With their athletic background, the Hong Wah Kues came together and utilized a fast up-tempo game with quick passes to their advantage.
In the context of the Hong Wah Kues, basketball provided a means to get out and see America. From the audience's perspective, the "Oriental invaders" who spoke perfect English could be seen as a racially progressive force.

==On the road==
Players traveled November through March. Games took place once every night and twice on Sundays. Out of 80 games in 100 days of their first season, the Hong Wah Kues amassed a winning percentage of 70 percent. Life on the road was hard; players were known to pile into a car immediately following a game because they had get to the next town. Seven crammed into one car; three in the front, three in the back and one riding hassock. Players earned $135 each month but had to cover room, board, food and shoes. The team provided a car, a ball and one uniform. At this time, Abe Saperstein, owner of the Harlem Globetrotters, served as agent for the Hong Wah Kues. He would arrange their games and make sure the ticket fees were paid. The first thing the Hong Wah Kues did when arriving at a new location was scout any available Chinese restaurants. If they were on a double bill with the Globetrotters, the African American trotters would ask them where they were going to eat and if it was a Chinese restaurant, they went with the Hong Wah Kues because they knew they wouldn't be turned away there. There were, as one might expect, many discriminatory laws back then. In Coeur D'Alene, Idaho, it was illegal for Chinese to work there. So the city council met a few days before the game, repealed the law for a couple of days, and then re-enacted it after the Hong Wah Kues left town.

==Media portrayals==
In 1998, KPIX-TV reporter Rick Quan earned an Emmy Award and a Radio-Television News Directors Association award for his documentary on the Hong Wah Kues. They have also been featured in museum exhibits.

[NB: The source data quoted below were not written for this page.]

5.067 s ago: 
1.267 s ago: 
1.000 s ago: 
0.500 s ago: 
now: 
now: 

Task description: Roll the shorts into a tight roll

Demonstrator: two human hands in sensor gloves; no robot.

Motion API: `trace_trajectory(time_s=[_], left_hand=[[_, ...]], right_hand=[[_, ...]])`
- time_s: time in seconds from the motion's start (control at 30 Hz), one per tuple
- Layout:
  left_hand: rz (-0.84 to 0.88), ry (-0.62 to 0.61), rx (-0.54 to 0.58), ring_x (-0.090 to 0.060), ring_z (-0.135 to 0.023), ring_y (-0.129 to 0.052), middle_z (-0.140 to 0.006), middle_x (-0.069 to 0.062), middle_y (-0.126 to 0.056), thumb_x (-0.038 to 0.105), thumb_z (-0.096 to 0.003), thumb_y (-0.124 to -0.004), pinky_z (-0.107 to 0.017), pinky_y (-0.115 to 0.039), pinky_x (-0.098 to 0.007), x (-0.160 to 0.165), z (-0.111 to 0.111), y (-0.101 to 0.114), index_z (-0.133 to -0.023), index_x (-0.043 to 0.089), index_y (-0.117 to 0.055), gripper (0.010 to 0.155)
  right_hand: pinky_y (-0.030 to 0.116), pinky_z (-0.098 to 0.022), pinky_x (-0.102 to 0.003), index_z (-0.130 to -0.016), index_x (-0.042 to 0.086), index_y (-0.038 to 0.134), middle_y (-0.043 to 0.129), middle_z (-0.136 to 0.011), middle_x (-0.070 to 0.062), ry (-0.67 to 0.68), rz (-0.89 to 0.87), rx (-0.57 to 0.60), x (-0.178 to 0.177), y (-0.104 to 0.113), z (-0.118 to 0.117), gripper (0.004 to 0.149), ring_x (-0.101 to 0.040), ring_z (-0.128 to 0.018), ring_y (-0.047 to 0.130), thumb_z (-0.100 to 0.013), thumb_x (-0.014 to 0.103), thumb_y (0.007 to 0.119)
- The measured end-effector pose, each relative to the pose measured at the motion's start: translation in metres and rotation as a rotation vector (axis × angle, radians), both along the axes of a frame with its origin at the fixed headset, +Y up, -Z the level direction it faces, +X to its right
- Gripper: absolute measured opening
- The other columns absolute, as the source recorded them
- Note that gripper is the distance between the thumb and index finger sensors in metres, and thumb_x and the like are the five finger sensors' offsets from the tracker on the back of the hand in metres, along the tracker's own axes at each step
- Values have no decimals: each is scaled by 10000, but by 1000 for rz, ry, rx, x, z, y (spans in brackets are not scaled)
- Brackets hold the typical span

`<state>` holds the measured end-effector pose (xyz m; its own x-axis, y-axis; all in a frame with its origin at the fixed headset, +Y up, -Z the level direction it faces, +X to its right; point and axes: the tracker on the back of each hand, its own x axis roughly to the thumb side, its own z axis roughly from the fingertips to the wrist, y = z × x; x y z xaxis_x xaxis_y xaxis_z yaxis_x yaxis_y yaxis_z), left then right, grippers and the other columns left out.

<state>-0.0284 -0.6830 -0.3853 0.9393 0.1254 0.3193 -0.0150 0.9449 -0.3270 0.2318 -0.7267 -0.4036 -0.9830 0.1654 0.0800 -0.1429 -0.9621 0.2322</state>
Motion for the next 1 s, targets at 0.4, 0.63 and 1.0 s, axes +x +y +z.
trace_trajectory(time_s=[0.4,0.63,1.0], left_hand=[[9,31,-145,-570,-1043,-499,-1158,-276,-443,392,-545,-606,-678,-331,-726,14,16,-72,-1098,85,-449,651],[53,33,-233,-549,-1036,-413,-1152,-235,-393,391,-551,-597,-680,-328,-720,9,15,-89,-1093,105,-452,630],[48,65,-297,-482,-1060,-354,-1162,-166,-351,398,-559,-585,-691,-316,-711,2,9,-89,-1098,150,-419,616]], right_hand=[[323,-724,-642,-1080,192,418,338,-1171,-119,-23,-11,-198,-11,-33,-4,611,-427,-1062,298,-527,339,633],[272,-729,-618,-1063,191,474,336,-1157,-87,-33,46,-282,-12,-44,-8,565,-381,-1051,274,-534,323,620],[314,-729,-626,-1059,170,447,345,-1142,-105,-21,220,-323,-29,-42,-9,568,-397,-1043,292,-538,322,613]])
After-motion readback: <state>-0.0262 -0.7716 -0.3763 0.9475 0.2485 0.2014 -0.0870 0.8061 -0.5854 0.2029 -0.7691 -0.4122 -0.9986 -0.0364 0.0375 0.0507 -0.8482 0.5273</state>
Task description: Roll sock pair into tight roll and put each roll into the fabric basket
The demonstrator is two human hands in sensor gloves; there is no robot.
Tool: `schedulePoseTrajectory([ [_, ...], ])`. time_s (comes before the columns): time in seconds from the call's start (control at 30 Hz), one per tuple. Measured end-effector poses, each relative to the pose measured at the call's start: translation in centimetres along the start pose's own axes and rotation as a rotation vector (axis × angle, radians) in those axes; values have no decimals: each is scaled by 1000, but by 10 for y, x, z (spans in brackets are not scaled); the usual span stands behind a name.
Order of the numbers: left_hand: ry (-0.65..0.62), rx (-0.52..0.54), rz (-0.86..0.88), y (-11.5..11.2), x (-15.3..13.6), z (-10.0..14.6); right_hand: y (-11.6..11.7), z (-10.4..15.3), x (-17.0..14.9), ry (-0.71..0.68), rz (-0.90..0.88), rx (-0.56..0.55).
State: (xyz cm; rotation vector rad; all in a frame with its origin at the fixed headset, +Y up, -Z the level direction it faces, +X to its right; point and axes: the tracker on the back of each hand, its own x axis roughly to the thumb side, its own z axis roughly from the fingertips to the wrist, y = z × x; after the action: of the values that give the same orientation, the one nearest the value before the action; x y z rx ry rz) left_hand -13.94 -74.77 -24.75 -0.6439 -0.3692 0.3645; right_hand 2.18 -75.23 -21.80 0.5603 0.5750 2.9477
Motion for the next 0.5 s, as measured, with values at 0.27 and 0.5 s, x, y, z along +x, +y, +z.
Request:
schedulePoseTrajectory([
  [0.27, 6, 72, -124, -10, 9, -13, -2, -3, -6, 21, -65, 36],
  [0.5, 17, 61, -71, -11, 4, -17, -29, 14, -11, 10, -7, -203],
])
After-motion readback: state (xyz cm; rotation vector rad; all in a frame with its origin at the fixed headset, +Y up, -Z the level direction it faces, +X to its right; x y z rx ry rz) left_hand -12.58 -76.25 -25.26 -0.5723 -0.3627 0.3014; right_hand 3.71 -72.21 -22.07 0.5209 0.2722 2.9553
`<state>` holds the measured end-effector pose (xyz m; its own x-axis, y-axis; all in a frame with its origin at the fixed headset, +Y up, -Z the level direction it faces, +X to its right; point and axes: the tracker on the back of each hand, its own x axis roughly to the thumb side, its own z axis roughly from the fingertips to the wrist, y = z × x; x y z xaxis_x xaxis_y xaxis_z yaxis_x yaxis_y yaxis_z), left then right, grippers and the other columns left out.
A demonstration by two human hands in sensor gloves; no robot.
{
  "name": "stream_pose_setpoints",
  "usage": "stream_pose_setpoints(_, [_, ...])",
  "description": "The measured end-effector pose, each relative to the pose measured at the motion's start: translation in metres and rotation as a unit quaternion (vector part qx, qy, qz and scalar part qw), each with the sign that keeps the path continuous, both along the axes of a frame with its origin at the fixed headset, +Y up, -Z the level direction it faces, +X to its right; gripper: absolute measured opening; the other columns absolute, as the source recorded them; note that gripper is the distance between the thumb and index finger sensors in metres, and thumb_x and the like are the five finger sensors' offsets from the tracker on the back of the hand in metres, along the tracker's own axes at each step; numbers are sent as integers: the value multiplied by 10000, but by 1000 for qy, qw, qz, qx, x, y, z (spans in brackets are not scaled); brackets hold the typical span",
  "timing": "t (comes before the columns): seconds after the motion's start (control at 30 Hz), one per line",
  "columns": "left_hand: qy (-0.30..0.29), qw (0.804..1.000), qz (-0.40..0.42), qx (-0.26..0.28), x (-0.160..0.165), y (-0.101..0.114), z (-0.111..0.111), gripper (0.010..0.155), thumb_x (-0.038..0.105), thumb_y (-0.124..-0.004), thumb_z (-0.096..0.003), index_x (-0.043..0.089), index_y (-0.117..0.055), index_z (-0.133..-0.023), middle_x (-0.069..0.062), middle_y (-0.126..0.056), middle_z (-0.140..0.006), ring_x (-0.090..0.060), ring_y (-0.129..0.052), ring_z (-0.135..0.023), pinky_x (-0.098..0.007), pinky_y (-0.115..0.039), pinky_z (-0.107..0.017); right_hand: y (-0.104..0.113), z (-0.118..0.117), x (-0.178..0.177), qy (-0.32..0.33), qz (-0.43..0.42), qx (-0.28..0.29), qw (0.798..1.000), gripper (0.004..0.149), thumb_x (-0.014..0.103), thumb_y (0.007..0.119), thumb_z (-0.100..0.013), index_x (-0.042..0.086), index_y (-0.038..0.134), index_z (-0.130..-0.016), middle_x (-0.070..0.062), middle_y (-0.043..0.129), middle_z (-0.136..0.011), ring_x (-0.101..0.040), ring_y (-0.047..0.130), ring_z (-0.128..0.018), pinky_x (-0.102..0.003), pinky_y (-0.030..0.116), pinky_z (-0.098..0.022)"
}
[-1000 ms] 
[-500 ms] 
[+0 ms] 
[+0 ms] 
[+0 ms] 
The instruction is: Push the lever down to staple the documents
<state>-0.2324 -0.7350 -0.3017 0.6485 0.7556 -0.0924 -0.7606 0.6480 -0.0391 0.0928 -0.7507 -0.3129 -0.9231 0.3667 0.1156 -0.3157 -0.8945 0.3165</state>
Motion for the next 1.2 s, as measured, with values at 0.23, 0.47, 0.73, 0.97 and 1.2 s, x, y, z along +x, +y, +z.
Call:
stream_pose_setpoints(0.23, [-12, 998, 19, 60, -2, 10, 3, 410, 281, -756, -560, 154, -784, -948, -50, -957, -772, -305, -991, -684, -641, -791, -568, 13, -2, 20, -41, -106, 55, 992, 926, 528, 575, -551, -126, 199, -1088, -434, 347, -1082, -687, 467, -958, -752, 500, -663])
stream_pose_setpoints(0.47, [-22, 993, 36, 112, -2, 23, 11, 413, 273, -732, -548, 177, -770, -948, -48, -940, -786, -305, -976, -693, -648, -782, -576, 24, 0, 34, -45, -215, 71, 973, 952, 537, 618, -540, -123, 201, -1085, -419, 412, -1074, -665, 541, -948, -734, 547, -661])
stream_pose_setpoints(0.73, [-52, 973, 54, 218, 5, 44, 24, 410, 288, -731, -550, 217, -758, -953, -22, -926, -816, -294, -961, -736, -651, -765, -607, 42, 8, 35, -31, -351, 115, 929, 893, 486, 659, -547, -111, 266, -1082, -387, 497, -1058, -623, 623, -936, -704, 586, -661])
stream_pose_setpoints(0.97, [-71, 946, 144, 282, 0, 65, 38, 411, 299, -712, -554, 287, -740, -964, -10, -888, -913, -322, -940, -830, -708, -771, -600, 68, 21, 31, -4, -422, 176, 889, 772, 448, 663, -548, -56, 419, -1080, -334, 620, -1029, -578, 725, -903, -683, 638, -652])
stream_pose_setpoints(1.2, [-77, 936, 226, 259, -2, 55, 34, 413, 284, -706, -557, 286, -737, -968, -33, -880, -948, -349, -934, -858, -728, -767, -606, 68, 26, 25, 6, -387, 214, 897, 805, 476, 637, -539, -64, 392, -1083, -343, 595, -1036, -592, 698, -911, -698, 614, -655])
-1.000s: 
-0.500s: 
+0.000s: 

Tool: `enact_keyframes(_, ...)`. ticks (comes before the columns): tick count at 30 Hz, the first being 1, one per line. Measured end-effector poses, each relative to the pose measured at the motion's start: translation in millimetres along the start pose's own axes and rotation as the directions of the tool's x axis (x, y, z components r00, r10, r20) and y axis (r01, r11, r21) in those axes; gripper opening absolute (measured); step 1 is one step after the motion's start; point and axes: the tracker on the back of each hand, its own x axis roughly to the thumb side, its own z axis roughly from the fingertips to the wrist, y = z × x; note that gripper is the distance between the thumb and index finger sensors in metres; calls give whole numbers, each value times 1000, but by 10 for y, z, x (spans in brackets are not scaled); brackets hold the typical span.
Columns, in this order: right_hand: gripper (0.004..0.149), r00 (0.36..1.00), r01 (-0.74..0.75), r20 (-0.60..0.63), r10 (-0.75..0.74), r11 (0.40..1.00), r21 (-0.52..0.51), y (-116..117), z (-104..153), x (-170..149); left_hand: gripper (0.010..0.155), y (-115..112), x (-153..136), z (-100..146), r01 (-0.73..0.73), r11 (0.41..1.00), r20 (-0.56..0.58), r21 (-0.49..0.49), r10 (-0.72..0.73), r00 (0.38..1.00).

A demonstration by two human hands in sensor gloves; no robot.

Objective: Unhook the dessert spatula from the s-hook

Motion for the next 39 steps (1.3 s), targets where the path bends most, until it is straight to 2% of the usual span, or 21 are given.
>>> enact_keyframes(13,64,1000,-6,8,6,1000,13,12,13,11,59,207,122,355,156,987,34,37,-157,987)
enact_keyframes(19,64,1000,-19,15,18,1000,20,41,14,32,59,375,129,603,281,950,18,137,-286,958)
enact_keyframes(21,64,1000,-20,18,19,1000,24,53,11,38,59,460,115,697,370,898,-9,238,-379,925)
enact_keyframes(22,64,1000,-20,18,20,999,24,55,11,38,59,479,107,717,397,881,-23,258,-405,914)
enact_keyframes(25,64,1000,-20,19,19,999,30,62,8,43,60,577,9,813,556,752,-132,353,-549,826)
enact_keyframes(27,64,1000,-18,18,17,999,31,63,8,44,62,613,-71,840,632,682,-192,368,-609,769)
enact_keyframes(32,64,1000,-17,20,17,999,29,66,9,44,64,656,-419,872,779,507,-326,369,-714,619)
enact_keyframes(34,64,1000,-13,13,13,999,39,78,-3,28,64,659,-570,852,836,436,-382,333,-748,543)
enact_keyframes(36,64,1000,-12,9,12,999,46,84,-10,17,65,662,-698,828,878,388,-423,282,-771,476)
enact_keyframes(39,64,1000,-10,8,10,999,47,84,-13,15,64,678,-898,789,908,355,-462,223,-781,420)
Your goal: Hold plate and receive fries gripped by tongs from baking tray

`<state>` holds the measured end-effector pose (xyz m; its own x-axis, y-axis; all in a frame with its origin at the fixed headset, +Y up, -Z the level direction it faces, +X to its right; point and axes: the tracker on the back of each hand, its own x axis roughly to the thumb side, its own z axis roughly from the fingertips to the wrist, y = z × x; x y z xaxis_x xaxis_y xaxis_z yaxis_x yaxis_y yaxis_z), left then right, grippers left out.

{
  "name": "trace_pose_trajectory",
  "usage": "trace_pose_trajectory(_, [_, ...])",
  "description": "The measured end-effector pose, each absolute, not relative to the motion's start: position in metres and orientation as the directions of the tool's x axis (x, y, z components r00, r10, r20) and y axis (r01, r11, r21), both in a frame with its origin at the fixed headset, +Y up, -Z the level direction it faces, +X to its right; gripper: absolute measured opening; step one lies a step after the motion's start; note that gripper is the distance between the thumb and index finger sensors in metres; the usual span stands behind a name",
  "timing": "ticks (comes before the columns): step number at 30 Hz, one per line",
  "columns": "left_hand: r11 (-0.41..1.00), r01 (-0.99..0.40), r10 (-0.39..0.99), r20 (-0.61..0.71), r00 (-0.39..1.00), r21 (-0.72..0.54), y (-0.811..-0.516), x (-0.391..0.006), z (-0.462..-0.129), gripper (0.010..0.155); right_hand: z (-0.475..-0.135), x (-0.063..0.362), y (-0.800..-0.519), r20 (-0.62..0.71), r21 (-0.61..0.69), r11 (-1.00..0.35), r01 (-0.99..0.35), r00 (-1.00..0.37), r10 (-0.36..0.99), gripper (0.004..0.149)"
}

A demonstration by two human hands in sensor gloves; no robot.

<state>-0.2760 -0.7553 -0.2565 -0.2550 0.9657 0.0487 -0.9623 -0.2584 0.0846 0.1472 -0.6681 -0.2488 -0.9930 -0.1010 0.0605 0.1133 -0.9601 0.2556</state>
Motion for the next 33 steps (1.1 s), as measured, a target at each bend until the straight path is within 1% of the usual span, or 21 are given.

During their active years, the Hong Wah Kues' experience with racism varied. In some towns, they found African Americans received the brunt of the abuse. Fans were known to cheer on the team with phrases like "Go, Chinky!" Usage of the racial slur took on different meanings. Whereas typically used in a derogatory manner, cheering fans seemed to just use the term as a way of caricaturing the Asian athletes. This was in no small part due to the fact ad campaigns for the Hong Wah Kues tended to focus on messages like "invaders," "Oriental rug cutters," "sing song language" and similar constructions of their identity and masculinity; the players were required to speak Cantonese on the court. Under the theory of a matrix of domination, being of lower class origins and Chinese played a role in placing these athletes in positions of subjugation and objectification. At the same time, a serious free agency formed as the team co-opted heretofore harmful language into slogans for mass entertainment, thereby creating a contested terrain. Readers should keep in mind that scholars regard race as a social construction.